The man answered, and again he did not understand. The language was not English.

“Can you speak English?” he called.

The answer was a shake of the head, so he rolled the window up and went on, the car laboring now through a river of red mud. A few minutes later he came to a village, a short double row of huts with a schoolhouse at the far end. It was the usual rough board building on stilts, with a wide roof overhang that kept the rain from coming through the unglassed windows. With enormous relief he stopped the car and raced up the path.

The benches were empty, since it was already late afternoon. At his desk the teacher sat before a pile of papers.

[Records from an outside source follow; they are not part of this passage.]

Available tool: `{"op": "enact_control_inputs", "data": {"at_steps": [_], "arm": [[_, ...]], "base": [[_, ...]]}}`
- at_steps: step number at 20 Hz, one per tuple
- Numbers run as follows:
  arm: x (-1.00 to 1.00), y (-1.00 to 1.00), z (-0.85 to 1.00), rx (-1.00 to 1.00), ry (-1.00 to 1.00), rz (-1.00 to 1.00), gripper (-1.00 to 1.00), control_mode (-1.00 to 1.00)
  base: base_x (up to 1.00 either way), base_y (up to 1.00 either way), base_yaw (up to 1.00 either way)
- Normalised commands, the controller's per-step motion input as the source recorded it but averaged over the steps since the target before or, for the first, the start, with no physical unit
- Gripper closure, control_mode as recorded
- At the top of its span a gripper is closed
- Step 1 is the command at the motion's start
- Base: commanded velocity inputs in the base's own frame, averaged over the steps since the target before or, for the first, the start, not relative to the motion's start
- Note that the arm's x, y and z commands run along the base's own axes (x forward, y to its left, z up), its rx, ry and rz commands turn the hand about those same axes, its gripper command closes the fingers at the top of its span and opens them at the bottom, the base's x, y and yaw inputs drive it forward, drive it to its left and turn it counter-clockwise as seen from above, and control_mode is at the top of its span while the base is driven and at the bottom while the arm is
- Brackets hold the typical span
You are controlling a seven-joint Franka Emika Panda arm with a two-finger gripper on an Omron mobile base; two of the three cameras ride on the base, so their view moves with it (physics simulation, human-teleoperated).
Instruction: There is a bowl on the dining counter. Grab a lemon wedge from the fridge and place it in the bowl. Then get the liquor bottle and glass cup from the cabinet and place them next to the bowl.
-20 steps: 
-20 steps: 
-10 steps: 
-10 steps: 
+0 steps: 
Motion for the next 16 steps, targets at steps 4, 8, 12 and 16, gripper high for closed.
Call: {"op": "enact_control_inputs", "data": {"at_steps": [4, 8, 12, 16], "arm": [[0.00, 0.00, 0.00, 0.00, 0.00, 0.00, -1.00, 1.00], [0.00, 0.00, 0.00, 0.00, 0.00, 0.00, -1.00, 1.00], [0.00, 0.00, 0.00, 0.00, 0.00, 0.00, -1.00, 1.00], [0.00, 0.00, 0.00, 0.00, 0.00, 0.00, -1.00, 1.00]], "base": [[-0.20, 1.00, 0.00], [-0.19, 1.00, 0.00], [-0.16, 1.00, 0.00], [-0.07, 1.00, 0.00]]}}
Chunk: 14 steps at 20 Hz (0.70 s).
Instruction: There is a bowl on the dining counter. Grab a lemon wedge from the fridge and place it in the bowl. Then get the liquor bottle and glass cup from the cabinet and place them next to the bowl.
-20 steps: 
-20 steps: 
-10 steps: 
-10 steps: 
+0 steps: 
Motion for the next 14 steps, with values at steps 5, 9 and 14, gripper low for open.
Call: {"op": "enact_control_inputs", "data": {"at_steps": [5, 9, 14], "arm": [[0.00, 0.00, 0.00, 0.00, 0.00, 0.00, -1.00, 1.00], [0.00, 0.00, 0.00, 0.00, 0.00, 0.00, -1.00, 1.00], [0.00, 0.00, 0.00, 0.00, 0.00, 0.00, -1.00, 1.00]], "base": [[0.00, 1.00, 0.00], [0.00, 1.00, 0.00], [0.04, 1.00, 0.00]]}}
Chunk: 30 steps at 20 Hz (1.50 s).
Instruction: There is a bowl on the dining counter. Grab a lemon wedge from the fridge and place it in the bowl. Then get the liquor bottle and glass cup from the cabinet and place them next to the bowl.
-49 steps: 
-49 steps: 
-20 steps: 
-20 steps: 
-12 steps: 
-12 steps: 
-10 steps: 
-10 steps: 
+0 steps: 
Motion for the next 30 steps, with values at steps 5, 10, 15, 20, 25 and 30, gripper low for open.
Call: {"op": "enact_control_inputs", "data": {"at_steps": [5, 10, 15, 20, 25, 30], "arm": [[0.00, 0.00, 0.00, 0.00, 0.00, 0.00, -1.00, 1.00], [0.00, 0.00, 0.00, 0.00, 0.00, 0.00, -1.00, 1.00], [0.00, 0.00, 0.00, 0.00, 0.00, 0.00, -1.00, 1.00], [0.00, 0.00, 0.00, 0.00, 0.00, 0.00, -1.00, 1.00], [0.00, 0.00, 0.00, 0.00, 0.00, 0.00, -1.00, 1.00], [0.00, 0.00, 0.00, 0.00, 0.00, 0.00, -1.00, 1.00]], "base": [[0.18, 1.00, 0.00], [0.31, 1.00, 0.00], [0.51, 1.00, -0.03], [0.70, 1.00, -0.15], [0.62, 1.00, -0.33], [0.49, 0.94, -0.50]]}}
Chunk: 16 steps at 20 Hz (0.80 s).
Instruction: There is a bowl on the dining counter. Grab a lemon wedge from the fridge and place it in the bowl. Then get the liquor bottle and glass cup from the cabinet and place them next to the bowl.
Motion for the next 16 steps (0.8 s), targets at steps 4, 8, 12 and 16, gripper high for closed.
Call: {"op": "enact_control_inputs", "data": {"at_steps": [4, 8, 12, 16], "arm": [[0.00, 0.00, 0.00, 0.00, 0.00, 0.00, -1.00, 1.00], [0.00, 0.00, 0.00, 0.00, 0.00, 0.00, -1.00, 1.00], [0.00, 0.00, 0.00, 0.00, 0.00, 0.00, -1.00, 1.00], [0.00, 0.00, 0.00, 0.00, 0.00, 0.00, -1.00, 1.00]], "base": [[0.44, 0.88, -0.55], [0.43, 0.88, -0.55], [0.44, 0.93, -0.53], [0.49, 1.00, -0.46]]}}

“May I?” Francis called. “I’ve lost my way.” He was out of breath and soaked. “I have no idea where I am.”

“Come in, surely. Hang your wet jacket on a peg.” He was an extraordinarily pale Negro with a thin aquiline face.

“I’ve some papers to correct, if you’ll excuse me.”

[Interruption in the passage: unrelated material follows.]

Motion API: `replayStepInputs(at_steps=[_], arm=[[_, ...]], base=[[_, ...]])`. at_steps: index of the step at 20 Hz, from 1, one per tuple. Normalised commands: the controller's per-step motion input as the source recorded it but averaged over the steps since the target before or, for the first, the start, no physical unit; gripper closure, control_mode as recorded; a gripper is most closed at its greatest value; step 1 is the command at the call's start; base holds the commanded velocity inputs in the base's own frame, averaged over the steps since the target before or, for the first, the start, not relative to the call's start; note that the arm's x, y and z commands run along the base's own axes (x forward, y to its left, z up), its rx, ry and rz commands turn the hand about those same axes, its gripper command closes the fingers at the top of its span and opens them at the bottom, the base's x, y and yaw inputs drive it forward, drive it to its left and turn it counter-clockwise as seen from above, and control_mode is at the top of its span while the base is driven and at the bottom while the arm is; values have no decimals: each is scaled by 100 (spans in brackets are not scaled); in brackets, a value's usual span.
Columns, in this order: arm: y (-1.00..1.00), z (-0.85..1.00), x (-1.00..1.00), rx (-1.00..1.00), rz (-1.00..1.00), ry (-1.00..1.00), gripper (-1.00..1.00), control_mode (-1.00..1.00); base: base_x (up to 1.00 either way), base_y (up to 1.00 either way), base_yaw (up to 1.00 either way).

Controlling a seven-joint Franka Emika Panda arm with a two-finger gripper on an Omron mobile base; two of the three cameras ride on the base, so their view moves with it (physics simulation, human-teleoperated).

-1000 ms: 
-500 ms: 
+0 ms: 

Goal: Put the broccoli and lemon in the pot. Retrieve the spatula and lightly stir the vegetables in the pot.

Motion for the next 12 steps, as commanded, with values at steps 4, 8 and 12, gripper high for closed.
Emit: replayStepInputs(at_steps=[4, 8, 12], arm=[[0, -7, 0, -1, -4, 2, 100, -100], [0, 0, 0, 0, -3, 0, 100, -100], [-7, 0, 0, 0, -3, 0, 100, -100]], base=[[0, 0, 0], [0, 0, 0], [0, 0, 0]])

Francis, with his usual sensitivity to voices, noted the cultivated accent. He took a seat, observing discreetly and alternately the man (pensive eyes, fine hands) and the rising fury out of doors (trees bent to earth, tossing and roar).

The teacher stood up and came close to Francis, making his voice heard above the gusting storm.

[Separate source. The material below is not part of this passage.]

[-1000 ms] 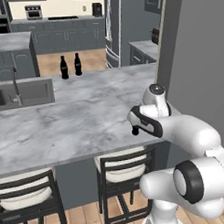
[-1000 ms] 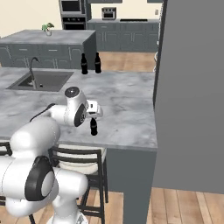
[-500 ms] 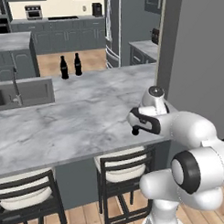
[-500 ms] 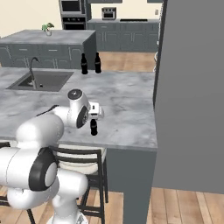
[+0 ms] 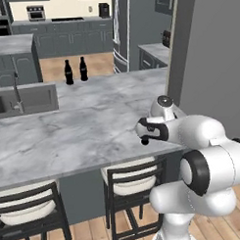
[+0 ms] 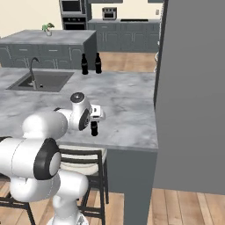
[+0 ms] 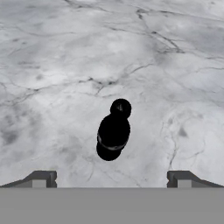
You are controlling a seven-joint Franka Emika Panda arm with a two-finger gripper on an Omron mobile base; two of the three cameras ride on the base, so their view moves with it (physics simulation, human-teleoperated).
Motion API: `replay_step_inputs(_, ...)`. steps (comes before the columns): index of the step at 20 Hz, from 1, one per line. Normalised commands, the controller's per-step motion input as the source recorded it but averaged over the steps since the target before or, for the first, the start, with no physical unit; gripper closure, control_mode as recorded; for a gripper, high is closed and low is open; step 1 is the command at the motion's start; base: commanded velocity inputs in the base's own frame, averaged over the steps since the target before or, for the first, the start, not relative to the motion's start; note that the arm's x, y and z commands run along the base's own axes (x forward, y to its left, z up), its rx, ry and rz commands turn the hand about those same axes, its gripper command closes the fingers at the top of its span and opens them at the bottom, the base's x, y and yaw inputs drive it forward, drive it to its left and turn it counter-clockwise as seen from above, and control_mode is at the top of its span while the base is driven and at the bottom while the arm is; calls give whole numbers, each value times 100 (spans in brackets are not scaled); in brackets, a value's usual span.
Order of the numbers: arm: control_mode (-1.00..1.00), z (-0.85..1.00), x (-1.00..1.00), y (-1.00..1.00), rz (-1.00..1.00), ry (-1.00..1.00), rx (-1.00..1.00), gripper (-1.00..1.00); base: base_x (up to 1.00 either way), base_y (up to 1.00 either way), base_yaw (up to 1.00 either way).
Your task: Place the large bottle from the dining counter next to the other large bottle outside the sink, and place the small bottle from the dining counter next to the other small bottle inside the sink.
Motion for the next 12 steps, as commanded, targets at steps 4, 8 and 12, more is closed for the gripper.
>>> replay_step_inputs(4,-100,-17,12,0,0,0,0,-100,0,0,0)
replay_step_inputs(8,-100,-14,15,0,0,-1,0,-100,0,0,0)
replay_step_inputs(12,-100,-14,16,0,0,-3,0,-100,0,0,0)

“I’m Patrick Courzon. You’re in the village of Gully.”

Francis extended his hand. “Francis Luther. I live up near Point Angélique. I seem to have strayed.”

“You’ll have to go back the way you came and take the next fork left, about two miles down from here. It’ll bring you straight into Eleuthera.”

“Oh? How did you know?”

“That you own Eleuthera? Everyone knows everything about everyone on this island. No, that’s not quite true. But people are naturally interested in the revival of such an old, neglected place. It’s somewhat romantic, isn’t it?”

“I don’t know about that. Mostly it’s digging and grubbing or consulting books to learn how to dig and grub.”

The young man put some books on a shelf and Francis asked, “Am I keeping you from your work? I’ll just sit here until the storm ends, if it ever does.”

“It will, in an hour or two.” Courzon sat down. Apparently he wanted to talk. “It can’t be easy for you, coming from the city, to start this sort of life.”

“Fortunately, I’ve got a very good manager to teach me about bananas and fences and sheep and hiring—just about everything.”

“Hiring? I don’t suppose you’ve had trouble with that. We’ve a deal of unemployment.” The face was bland.

“I know. I feel bad about that, and about the wages, too. As a matter of fact, I’m offering thirty cents a day over the standard, which hasn’t,” he added frankly, “exactly endeared me to the other planters.” And added hurriedly to that: “Not that I’m trying to be holier-than-thou. It’s just—” He did not finish.

“That’s a substantial increase, considering that the farm wage is eighty cents a day in the cultivating season.”

He could not tell whether the man was being hostile or merely straightforward.

Then Courzon asked, “What are you planning for your vacant land, if I’m not too inquisitive? But I, like others, am curious about you.”